**Work order:** In full and without alteration, transcribe the listing.

**Raw data:**

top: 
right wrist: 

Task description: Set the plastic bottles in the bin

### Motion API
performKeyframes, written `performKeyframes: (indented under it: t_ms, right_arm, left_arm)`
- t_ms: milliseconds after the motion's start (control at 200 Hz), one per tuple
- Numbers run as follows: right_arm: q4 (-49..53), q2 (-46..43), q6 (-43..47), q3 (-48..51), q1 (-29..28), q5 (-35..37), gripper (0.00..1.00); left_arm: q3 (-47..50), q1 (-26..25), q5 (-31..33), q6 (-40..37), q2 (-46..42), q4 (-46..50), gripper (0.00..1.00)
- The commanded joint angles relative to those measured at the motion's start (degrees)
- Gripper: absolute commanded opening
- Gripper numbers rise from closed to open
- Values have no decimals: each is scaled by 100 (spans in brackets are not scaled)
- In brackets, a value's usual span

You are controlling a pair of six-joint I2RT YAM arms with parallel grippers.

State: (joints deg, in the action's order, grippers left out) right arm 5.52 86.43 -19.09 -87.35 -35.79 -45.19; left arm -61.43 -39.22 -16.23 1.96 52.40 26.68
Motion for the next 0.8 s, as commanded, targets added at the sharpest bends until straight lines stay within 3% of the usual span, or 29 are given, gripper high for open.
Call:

**Task result:**
top: 
right wrist: 

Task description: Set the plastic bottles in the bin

### Motion API
performKeyframes, written `performKeyframes: (indented under it: t_ms, right_arm, left_arm)`
- t_ms: milliseconds after the motion's start (control at 200 Hz), one per tuple
- Numbers run as follows: right_arm: q4 (-49..53), q2 (-46..43), q6 (-43..47), q3 (-48..51), q1 (-29..28), q5 (-35..37), gripper (0.00..1.00); left_arm: q3 (-47..50), q1 (-26..25), q5 (-31..33), q6 (-40..37), q2 (-46..42), q4 (-46..50), gripper (0.00..1.00)
- The commanded joint angles relative to those measured at the motion's start (degrees)
- Gripper: absolute commanded opening
- Gripper numbers rise from closed to open
- Values have no decimals: each is scaled by 100 (spans in brackets are not scaled)
- In brackets, a value's usual span

You are controlling a pair of six-joint I2RT YAM arms with parallel grippers.

State: (joints deg, in the action's order, grippers left out) right arm 5.52 86.43 -19.09 -87.35 -35.79 -45.19; left arm -61.43 -39.22 -16.23 1.96 52.40 26.68
Motion for the next 0.8 s, as commanded, targets added at the sharpest bends until straight lines stay within 3% of the usual span, or 29 are given, gripper high for open.
Call:

The answer has been given in full.